Abstract
Aim
To employ the thermal neutron background that affects the patient during a traditional high-energy radiotherapy treatment for BNCT (Boron Neutron Capture Therapy) in order to enhance radiotherapy effectiveness.
Background
Conventional high-energy (15–25 MV) linear accelerators (LINACs) for radiotherapy produce fast secondary neutrons in the gantry with a mean energy of about 1 MeV due to (γ, n) reaction. This neutron flux, isotropically distributed, is considered as an unavoidable undesired dose during the treatment. Considering the moderating effect of human body, a thermal neutron fluence is localized in the tumour area: this neutron background could be employed for BNCT by previously administering 10B-Phenyl-Alanine (10BPA) to the patient.
Materials and methods
Monte Carlo simulations (MCNP4B-GN code) were performed to estimate the total amount of neutrons outside and inside human body during a traditional X-ray radiotherapy treatment.

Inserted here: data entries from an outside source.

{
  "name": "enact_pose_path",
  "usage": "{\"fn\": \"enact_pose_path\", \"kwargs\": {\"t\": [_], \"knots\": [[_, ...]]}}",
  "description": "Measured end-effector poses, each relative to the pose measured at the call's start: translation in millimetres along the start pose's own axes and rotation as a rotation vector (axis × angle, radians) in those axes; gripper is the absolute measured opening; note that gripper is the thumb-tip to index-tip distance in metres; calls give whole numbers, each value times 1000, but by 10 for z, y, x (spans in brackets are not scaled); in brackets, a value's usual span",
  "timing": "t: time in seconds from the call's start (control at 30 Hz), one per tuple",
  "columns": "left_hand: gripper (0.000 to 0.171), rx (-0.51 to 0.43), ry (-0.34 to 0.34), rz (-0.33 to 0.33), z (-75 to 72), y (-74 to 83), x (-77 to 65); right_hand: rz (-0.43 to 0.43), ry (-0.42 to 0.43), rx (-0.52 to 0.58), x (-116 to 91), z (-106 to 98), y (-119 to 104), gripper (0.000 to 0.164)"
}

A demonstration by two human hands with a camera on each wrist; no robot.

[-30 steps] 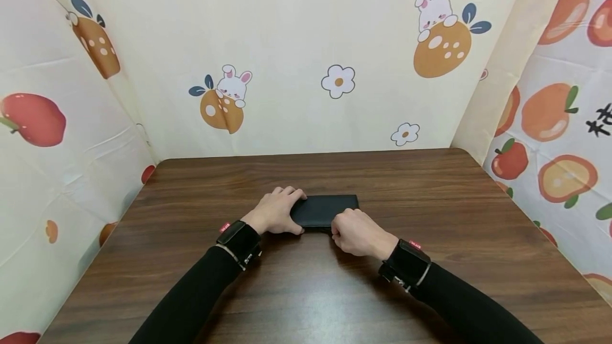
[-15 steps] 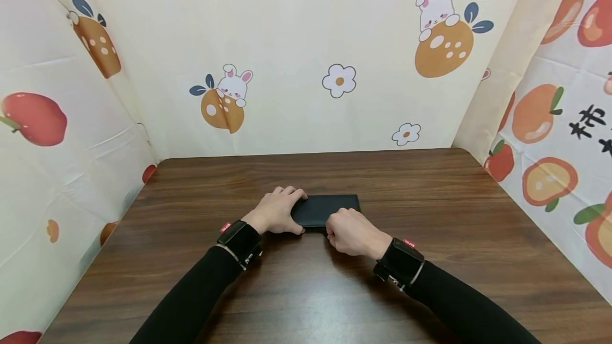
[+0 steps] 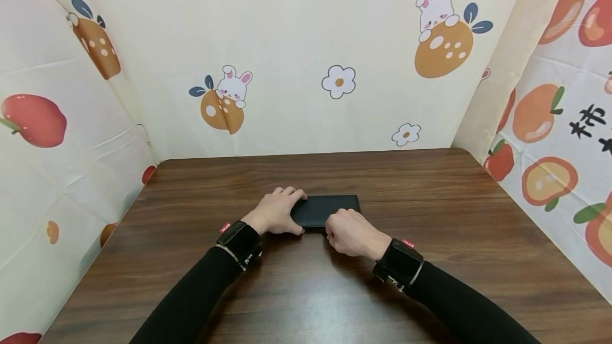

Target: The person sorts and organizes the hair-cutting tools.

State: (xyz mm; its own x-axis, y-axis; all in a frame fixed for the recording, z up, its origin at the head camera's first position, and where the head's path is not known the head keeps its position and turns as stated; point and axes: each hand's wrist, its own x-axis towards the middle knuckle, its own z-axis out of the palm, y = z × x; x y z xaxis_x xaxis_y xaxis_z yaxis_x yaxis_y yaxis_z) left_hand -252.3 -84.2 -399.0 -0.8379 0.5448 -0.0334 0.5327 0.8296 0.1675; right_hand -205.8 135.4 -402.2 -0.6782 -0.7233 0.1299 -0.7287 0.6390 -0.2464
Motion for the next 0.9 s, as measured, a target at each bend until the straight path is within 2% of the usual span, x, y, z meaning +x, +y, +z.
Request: {"fn": "enact_pose_path", "kwargs": {"t": [0.27,0.6,0.9], "knots": [[72,3,0,0,4,6,11,9,-22,2,58,6,-45,33],[72,1,-6,0,-18,9,2,-6,-40,-56,170,12,-119,27],[72,2,-5,-4,2,-8,-8,-14,-30,-68,192,40,-141,28]]}}
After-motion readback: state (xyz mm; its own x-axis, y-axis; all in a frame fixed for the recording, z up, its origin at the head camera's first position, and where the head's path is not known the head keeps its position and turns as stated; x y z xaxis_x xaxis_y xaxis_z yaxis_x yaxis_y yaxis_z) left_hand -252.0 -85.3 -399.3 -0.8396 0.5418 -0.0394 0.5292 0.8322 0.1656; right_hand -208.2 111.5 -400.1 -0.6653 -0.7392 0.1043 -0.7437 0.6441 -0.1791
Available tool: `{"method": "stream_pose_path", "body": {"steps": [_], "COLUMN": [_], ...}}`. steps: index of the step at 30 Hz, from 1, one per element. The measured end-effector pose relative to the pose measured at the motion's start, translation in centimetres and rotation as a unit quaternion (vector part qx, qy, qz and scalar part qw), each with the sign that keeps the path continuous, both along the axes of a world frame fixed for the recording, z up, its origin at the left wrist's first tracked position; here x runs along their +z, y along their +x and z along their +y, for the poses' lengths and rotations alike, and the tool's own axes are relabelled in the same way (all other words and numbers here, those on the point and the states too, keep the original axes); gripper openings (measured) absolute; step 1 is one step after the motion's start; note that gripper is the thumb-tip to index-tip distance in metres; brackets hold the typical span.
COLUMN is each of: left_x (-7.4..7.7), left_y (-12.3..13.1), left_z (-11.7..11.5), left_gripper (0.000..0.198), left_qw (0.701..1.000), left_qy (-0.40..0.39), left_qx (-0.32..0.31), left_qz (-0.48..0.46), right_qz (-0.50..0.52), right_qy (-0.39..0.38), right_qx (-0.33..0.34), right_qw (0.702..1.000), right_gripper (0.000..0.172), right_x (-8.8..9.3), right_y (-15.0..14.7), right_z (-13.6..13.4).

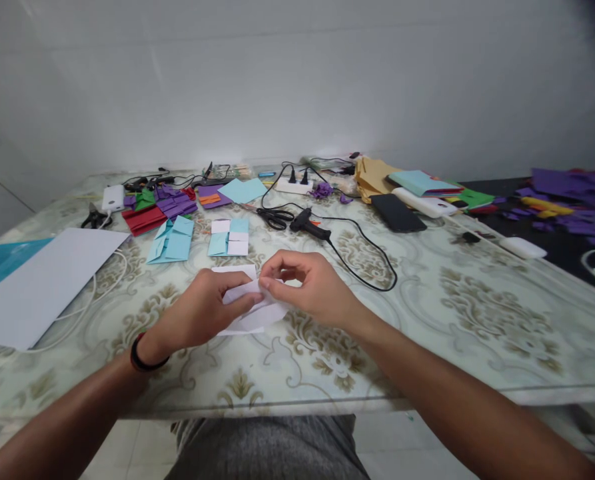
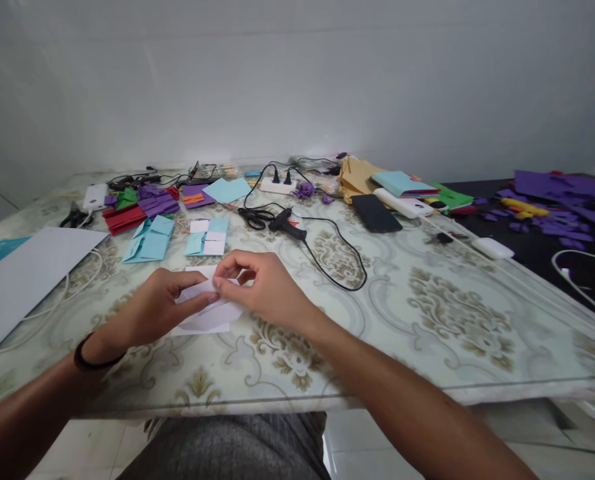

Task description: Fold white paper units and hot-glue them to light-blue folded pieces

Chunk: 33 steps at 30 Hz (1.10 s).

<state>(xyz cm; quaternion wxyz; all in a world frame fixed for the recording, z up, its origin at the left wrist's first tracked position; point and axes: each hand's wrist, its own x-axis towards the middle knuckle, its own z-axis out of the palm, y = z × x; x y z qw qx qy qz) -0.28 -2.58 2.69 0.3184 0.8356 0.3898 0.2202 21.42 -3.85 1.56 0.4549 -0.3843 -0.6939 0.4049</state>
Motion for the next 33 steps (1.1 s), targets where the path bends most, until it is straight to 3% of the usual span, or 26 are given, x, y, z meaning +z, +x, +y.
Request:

Moreover, a simplified tissue equivalent anthropomorphic phantom was used together with bubble detectors for thermal and fast neutron to evaluate the moderation effect of human body.
Results
Simulation and experimental results confirm the thermal neutron background during radiotherapy of 1.55E07 cm−2 Gy−1.
The BNCT equivalent dose delivered at 4 cm depth in phantom is 1.5 mGy-eq/Gy, that is about 3 Gy-eq (4% of X-rays dose) for a 70 Gy IMRT treatment.
Conclusions
The thermal neutron component during a traditional high-energy radiotherapy treatment could produce a localized BNCT effect, with a localized therapeutic dose enhancement, corresponding to 4% or more of photon dose, following tumour characteristics. This BNCT additional dose could thus improve radiotherapy, acting as a localized radio-sensitizer.

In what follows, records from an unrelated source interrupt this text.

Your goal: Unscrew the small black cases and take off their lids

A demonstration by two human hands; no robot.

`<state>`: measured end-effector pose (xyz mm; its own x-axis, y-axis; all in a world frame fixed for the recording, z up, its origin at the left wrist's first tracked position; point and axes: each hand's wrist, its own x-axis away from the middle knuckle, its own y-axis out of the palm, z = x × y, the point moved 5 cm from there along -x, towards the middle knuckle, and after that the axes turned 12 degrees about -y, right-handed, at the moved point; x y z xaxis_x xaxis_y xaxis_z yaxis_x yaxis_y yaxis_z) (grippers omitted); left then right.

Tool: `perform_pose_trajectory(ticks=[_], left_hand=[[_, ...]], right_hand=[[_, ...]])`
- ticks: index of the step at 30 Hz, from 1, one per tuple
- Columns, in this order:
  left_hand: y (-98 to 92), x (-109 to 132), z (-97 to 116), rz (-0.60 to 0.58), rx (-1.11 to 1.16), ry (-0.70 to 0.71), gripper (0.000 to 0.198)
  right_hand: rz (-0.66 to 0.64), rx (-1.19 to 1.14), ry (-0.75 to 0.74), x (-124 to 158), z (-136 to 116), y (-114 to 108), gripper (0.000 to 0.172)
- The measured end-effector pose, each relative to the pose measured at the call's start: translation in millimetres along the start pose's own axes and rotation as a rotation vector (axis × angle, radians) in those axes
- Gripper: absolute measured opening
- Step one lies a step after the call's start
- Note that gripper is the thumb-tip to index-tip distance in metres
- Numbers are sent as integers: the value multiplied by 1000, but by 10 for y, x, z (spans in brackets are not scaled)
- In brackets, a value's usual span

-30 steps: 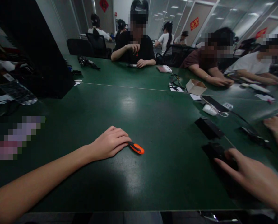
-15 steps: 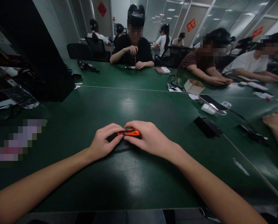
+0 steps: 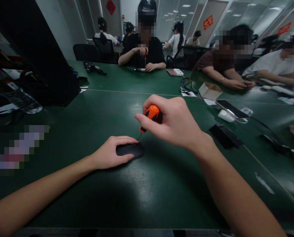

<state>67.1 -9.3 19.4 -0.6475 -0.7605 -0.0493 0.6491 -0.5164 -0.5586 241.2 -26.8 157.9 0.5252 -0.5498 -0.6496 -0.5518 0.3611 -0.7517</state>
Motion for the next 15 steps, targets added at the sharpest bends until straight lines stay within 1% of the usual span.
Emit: perform_pose_trajectory(ticks=[2,4,9,13,15], left_hand=[[3,10,8,13,-11,-12,43],[8,18,9,24,-16,-26,44],[13,19,-7,22,-27,-52,45],[6,19,-7,24,-40,-32,45],[6,18,-3,22,-47,-25,45]], right_hand=[[0,-24,-53,-18,-36,42,21],[-27,-45,-68,-10,-40,104,20],[-75,-92,-45,19,6,213,19],[-103,-108,-28,21,26,244,18],[-132,-106,-15,24,32,237,14]])
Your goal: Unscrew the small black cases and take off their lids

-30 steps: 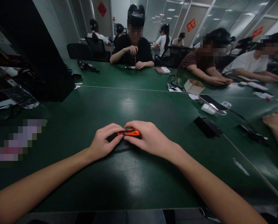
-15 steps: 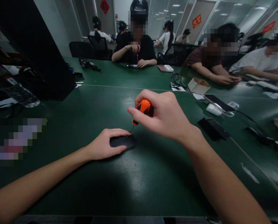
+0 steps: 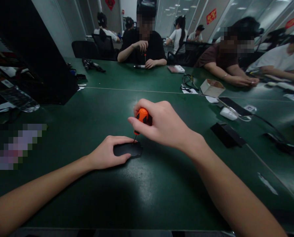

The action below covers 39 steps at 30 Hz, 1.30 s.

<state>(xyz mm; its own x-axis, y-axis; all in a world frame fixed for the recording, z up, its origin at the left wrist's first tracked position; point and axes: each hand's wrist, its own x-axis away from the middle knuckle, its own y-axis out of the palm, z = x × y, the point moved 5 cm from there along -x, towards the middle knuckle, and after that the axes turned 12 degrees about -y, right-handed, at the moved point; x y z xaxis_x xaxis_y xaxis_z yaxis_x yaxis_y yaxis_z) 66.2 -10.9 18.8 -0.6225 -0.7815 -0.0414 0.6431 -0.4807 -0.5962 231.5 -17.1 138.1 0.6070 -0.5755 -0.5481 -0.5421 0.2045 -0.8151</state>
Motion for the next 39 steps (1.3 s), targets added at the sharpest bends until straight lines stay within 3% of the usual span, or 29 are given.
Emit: perform_pose_trajectory(ticks=[5,10,13,18,22,27,31,34,39], left_hand=[[-25,-18,-3,-12,-47,-35,43],[-94,-24,11,21,-131,-3,38],[-101,-15,26,41,-144,30,37],[-83,-1,39,73,-106,69,35],[-74,-14,0,33,-113,64,40],[-72,-40,-64,-21,-137,31,49],[-62,-35,-83,-18,-136,37,48],[-55,-18,-72,-3,-158,83,48],[-55,-4,-51,21,-196,121,43]], right_hand=[[-120,-3,-26,35,-41,-96,24],[-277,-121,-85,66,-161,-136,12],[-241,-72,-54,67,-178,-161,10],[-265,-104,-123,88,-216,-164,33],[-254,-15,-43,89,-166,-170,18],[-249,-67,-75,92,-186,-147,33],[-187,-49,-25,78,-193,-163,19],[-138,-92,-44,48,-257,-160,19],[-164,-128,-72,26,-345,-108,16]])
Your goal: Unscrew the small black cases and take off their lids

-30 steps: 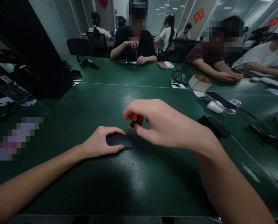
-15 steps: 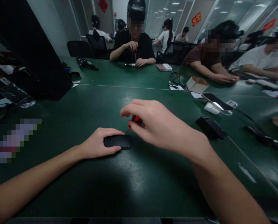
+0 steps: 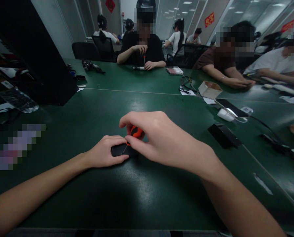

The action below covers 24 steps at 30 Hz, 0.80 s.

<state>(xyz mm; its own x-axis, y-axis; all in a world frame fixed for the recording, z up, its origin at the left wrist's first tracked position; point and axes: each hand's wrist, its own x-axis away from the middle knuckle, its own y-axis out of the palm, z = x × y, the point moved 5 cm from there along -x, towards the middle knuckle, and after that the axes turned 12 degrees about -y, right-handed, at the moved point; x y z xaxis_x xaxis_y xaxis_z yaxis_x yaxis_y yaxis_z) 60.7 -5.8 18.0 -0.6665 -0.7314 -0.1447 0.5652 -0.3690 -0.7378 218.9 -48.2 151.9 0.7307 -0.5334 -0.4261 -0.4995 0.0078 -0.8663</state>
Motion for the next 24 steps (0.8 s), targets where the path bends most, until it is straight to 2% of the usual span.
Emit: perform_pose_trajectory(ticks=[24], left_hand=[[5,-2,15,13,18,22,42]], right_hand=[[-30,1,-43,-22,-27,49,13]])
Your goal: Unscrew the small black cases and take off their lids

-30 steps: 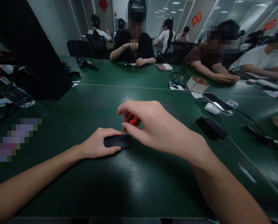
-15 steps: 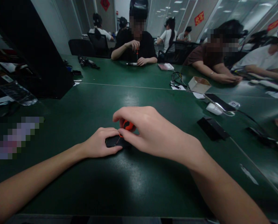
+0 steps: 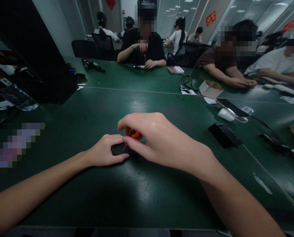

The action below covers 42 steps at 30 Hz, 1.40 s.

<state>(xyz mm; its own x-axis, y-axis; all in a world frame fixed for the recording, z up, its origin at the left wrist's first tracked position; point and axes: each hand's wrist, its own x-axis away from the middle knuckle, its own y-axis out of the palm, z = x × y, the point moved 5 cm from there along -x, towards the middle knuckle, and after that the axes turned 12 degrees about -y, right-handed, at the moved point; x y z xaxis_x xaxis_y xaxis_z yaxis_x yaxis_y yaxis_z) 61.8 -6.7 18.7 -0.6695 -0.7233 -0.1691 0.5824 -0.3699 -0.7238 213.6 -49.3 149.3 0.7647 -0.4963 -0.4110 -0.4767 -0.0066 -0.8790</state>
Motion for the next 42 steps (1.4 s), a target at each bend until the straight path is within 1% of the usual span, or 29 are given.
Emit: perform_pose_trajectory(ticks=[8,10,13,15,17,18,22,24,28,29,31,35,38,42], left_hand=[[9,-2,3,-9,15,8,34],[13,3,-2,-1,2,1,35],[7,8,-8,28,-11,-7,39],[8,8,-7,26,-6,-6,38],[15,7,-6,9,2,0,36],[18,7,-6,5,5,3,36],[14,10,-16,32,1,18,39],[12,7,-22,26,0,9,38],[-5,-7,21,-40,-13,-32,34],[-13,-6,45,-51,-29,-43,35],[-33,4,92,-36,-73,-70,38],[-16,30,123,27,-123,-120,42],[36,24,85,62,-123,-123,41],[74,2,38,122,-144,-90,39]], right_hand=[[-5,-39,-32,-11,-29,32,12],[-16,-69,-62,-6,-66,25,17],[-53,-80,-90,10,-110,27,30],[-67,-52,-66,23,-103,35,27],[-53,-10,-32,33,-80,35,22],[-46,1,-26,37,-73,35,22],[-57,-30,-74,39,-98,47,33],[-58,-19,-70,34,-96,55,29],[-22,46,-20,45,-37,37,10],[2,55,-7,69,-12,15,7],[88,87,41,165,56,-60,7],[328,206,215,531,240,-198,4],[447,222,301,791,359,-150,4],[645,245,321,981,449,-46,6]])
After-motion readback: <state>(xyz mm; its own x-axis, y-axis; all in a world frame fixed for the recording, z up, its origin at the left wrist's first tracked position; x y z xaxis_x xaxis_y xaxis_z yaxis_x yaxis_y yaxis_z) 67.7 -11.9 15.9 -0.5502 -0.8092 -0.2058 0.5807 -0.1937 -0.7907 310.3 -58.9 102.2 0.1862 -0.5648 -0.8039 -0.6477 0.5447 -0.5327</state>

Keywords: BNCT, e-LINAC, Photo-production, Neutron
1. Background
Present-day cancer treatments still require further improvements in order to obtain a better dose control to target volume, reducing the incidence of secondary radio-induced tumours. One of the main drawbacks when dealing with radiotherapy is the necessity to precisely select the cells to be treated, reducing the damage to the healthy ones.
Today the efficiency of newer radio-sensitizers, acting on tumour cells, is investigated in many tumour diseases to improve the radiotherapy efficacy, intended to enhance tumour cell killing while having much less effect on normal tissues.1 Considering that BNCT2 (Boron Neutron Capture Therapy) is a selective therapy, because the carrier transporting 10B is preferentially accumulated in tumour cells, in this paper the combined effect of high-energy X-rays radiotherapy coupled with BNCT is studied.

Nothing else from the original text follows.